Trains for longer distances and then electric trucks for last mile

ahartmetz 12 hours ago | parent [-]

Maybe there are ways to make that faster and cheaper now with more computers and automation.

mschuster91 15 hours ago | parent | prev | next [-]

A very well written article! I'd add a few things though.

> Every kilogram you add to the vehicle is a kilogram you can’t carry as freight.

That is only relevant when hauling bulk loads, think ore, soil and the likes, or you're carrying a trailer full of IBC liquid containers. I worked in stage lighting stuff, our trailers were at least 3/4 foam by volume, they didn't even come close to maxing out their weight.

> A battery pack storing equivalent energy would weigh on the order of 16 tonnes at current lithium-ion energy densities.

You don't need to haul a fully equivalent battery. Drivers have to have their mandatory rest breaks of 30+15 minutes here in Germany - that's enough to charge 300-400km of range. Additionally, they can be charged at loading docks, provided the freight base or the customer have chargers set up.

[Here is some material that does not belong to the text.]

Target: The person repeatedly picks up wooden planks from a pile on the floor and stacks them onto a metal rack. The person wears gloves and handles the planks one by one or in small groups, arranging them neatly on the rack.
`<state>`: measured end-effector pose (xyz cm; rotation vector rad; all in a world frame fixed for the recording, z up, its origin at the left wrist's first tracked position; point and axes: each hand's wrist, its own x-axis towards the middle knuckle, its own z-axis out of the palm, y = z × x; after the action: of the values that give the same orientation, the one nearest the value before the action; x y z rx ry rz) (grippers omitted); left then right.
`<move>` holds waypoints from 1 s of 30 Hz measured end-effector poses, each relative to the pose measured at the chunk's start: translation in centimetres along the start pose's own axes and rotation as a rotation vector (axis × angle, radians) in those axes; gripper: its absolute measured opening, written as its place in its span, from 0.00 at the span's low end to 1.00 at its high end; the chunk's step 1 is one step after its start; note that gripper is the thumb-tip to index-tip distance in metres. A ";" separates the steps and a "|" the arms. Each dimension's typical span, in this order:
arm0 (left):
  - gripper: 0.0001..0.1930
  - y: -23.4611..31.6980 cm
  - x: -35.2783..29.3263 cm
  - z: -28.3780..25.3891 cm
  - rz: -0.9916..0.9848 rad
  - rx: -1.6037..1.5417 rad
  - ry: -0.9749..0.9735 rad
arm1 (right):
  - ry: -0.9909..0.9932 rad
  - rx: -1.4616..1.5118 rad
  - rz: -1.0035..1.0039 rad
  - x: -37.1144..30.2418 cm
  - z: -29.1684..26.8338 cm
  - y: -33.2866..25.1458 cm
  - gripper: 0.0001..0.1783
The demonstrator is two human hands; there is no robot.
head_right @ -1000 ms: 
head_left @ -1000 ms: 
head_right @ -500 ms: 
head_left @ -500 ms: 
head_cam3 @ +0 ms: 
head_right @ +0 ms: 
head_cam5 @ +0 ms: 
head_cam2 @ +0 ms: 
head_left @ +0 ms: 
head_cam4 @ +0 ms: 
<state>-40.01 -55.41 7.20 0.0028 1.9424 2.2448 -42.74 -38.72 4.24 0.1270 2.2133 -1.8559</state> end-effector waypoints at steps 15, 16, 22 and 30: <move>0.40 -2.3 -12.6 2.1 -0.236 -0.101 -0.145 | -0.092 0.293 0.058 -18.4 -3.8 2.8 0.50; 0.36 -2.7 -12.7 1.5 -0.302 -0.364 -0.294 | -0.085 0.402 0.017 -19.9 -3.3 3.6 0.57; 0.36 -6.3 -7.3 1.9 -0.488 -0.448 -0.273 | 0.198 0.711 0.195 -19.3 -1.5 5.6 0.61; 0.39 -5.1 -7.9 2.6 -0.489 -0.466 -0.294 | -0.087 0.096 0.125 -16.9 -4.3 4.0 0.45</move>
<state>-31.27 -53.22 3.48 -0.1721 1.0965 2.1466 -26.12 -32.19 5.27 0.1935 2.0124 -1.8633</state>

> For a driver paid by the mile, or on a delivery schedule measured in minutes, that overtake is rational.

Payment by mileage is illegal in Germany, as a trucker you need to be paid by the hour and you need to be paid under German minimum wage law as long as you're physically on German roads. Trucker companies from Eastern Europe are infamous for evading that, but as our customs enforcement (who also do the road inspections for rest breaks and minimum wage) ramps up, it's getting better.

The remaining problem are the dispatchers, quite a few of them hand out routes to their drivers that are barely achievable when operating legally (i.e. trucks with working speed governors, drivers taking their rest breaks). Competition is fierce, there used to be talks about passing laws to force dispatchers to not give barely-legal orders but I'm not sure where these went following our government's collapse last year.

> An electric drivetrain achieves around 90%, so you only need roughly 1,600 kWh of battery capacity for equivalent range.

Yup, and most importantly, you mentioned regenerative braking cutting down on brake wear - but it's not just cutting down there, the truck can actually save a fair amount of energy as well, at least outside of highways where the truck is mostly just coasting along.

Trucks, given the right infrastructure, are also viable for running them electrically in the mid-range nowadays as a result.

13 hours ago | parent [-]
[deleted]
allears 3 days ago | parent | prev | next [-]

Really interesting. Much thanks!

kqr 14 hours ago | parent | prev | next [-]

Do you have an RSS feed for your blog?

mikeayles 14 hours ago | parent [-]

I do now: https://www.mikeayles.com/rss.xml

jdeibele 10 hours ago | parent [-]

NetNewsWire can't find that feed.

"Can’t add a feed because no feed was found."

I used the RSS validator at w3.org

https://validator.w3.org/feed/check.cgi?url=https%3A%2F%2Fww...

This feed is valid, but interoperability with the widest range of feed readers could be improved by implementing the following recommendations.

line 1, column 10821: Missing atom:link with rel="self" [help]

... category><category>Web</category></item></channel></rss> ^

jcgrillo 13 hours ago | parent | prev [-]

This is excellent, I'm really looking forward to your piece on fuel additives.